Sitting at home on a Saturday night, what better thing to do than to begin the tumultuous process of making homemade macarons. People warned me that it would be a difficult journey, but I never could have envisioned that it would turn out as horribly as it did.
It seemed simple: Make the batter, put the macarons in the oven, wait a bit and then finish them off with the filling.
And so it began.
Choosing a recipe from the myriad of options to be found under the Google search “how to make macarons” was likely the most hopeful step that we, my friend Emma Abed and I, completed during this undertaking. It was a clear choice — go with Martha Stewart’s; she knows how to bake and stuff.
Now this is where things get trickier; the recipe called for the standard: flour, egg whites, confectioner’s sugar and the not so standard “finely ground sliced, blanched almonds.” So after a quick run to Molly Stones, it was time to boogie.
Following the recipe, we mixed ingredients together adding in the occasional pinch of salt or two cups of sugar. It was all quite simple and, honestly, didn’t seem like the ordeal that everyone made it out to be, that is, until things started going horribly awry.
But before we get to that part of the story, we need to backtrack to formation of the macarons. After completing the creation of the batter, we divided it into four different bowls, each of which would be used to create a different type of flavor: coffee, chocolate, lemon and the illustrious rose-flavored macaron.
Placing the different batters in pastry bags, we used that fun swirling technique to create a batch of perfectly shaped macarons, except for one or two outliers that were shaped like the ellipses they have us draw during the conics unit in math.
Now came the ultimate test – would the macarons survive the wrath of the 350-degree oven?
The quick response to that question is no, no they would not. Disappointing, eh? I thought so too, but there is much to tell before we get there.
So into the oven they went, looking like the perfectly delicate cookies they were meant to become. While waiting for the macarons to finish their 15-minute-long cycles in the oven, and paranoidly checking up on them every five minutes, we began working on the filling – another seemingly simple step in the macaron-making process.

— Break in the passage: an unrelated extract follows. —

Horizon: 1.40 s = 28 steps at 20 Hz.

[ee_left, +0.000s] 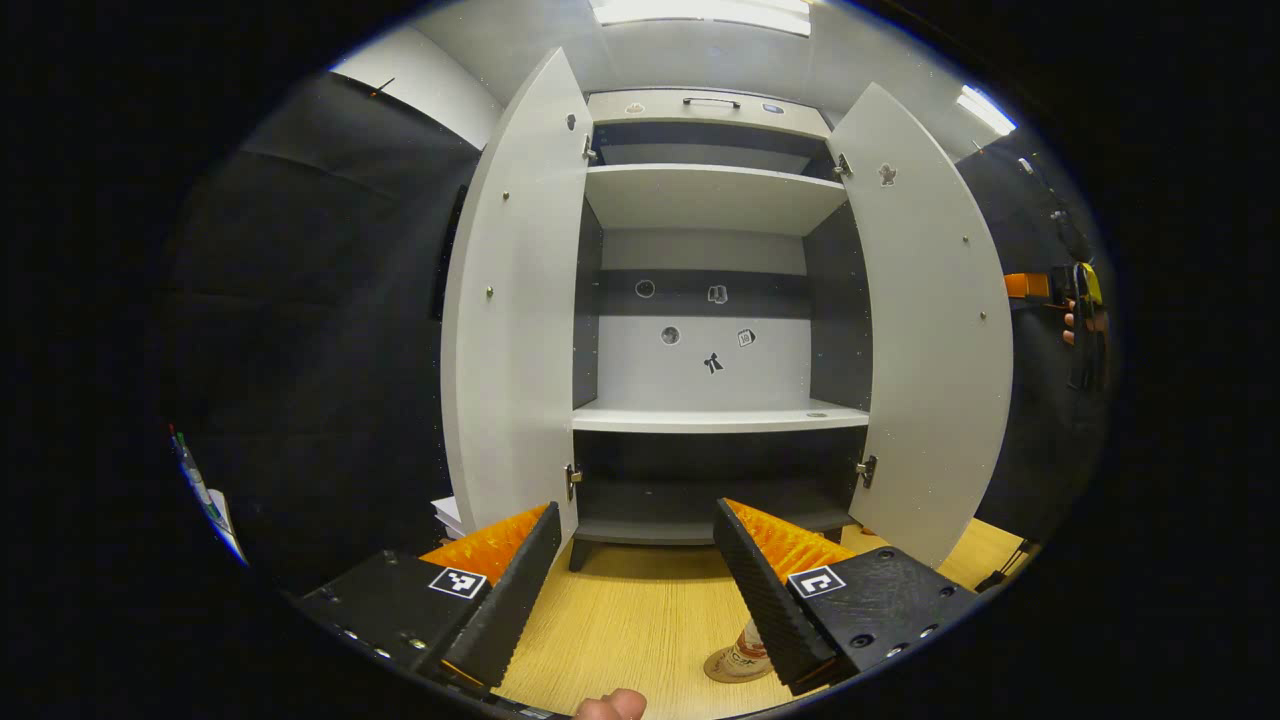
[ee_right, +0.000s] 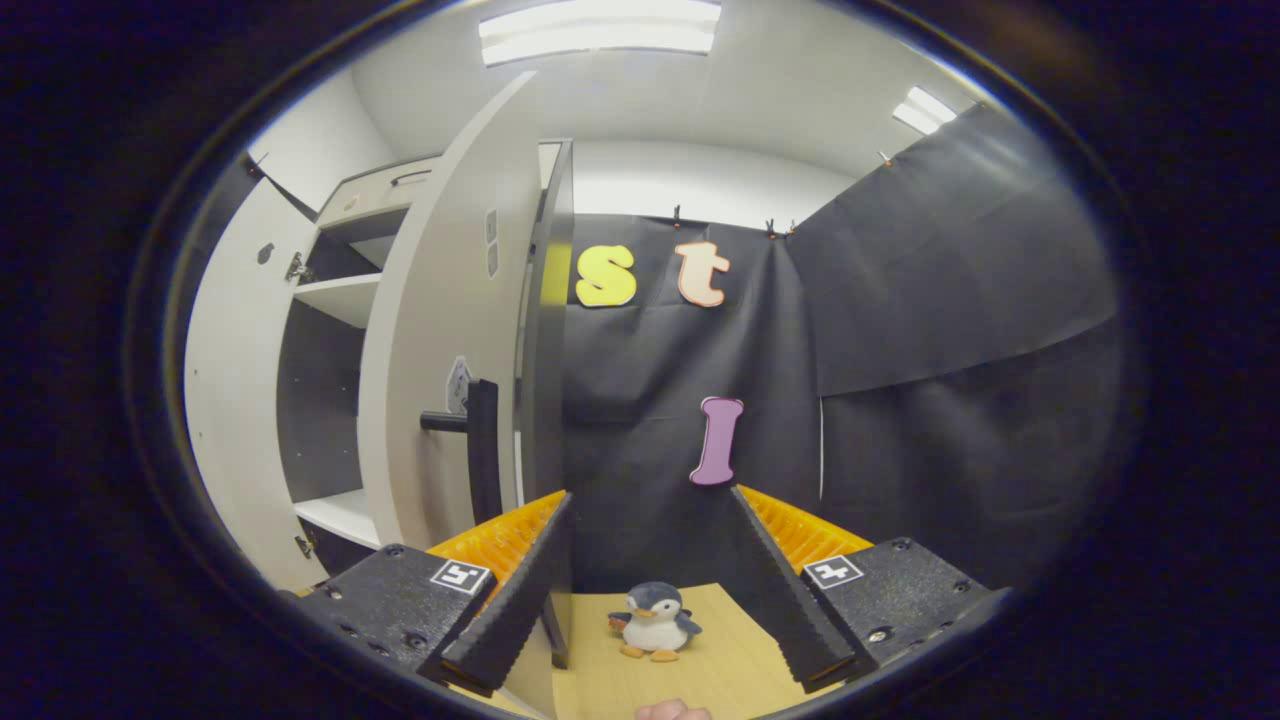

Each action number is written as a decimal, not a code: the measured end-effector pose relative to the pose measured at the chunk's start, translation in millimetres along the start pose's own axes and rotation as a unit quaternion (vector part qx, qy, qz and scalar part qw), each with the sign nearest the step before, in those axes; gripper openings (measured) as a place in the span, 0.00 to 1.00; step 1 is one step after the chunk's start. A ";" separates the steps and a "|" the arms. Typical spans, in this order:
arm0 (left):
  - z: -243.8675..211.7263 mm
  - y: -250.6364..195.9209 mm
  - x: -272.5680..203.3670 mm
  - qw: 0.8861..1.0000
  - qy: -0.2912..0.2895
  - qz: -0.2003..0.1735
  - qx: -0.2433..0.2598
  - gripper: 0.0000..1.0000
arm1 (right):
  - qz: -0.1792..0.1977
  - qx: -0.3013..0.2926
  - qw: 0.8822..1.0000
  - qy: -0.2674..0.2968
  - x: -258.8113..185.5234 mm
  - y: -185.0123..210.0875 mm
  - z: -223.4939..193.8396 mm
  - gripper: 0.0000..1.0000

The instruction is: Grasp the bottle in the cabinet with the left hand and place it on the coaster, then close the right door with the right hand and the left door with the left hand.

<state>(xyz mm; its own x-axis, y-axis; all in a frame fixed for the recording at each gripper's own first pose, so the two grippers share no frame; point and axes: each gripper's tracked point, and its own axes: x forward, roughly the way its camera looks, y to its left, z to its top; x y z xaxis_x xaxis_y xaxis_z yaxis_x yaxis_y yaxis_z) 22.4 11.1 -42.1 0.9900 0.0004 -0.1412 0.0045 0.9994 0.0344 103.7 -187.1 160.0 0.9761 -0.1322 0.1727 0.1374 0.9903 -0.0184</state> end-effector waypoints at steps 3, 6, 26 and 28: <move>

Four sticks of butter later we came out with the most disgustingly cottage-cheese-resembling filling I had ever seen. If you hadn’t already guessed, this is where things began going downhill.
In perfectly timed intervals, we removed the macarons from the oven and allowed for them to cool down so we could attempt to assemble the macarons into the final products — clearly we were not about to let the frosting fiasco abase our spirits.
The assembling of the macarons was the clear nadir of the whole experience, though it did provide for quite a bit of laughing due to the sheer failure we were confronting.
In high hopes, we attempted to lift one of the cookies off of the baking sheet, yet, to our dismay, found that not only did the macaron immediately break in half, but also it was entirely undercooked and the wrong texture.
Baking sheet upon baking sheet we came to the same realization, and at the end of the day, the only thought left in our heads was, “At least we tried?”
Needless to say, the best of the batch turned out to be the ones that we decided not to put in the oven.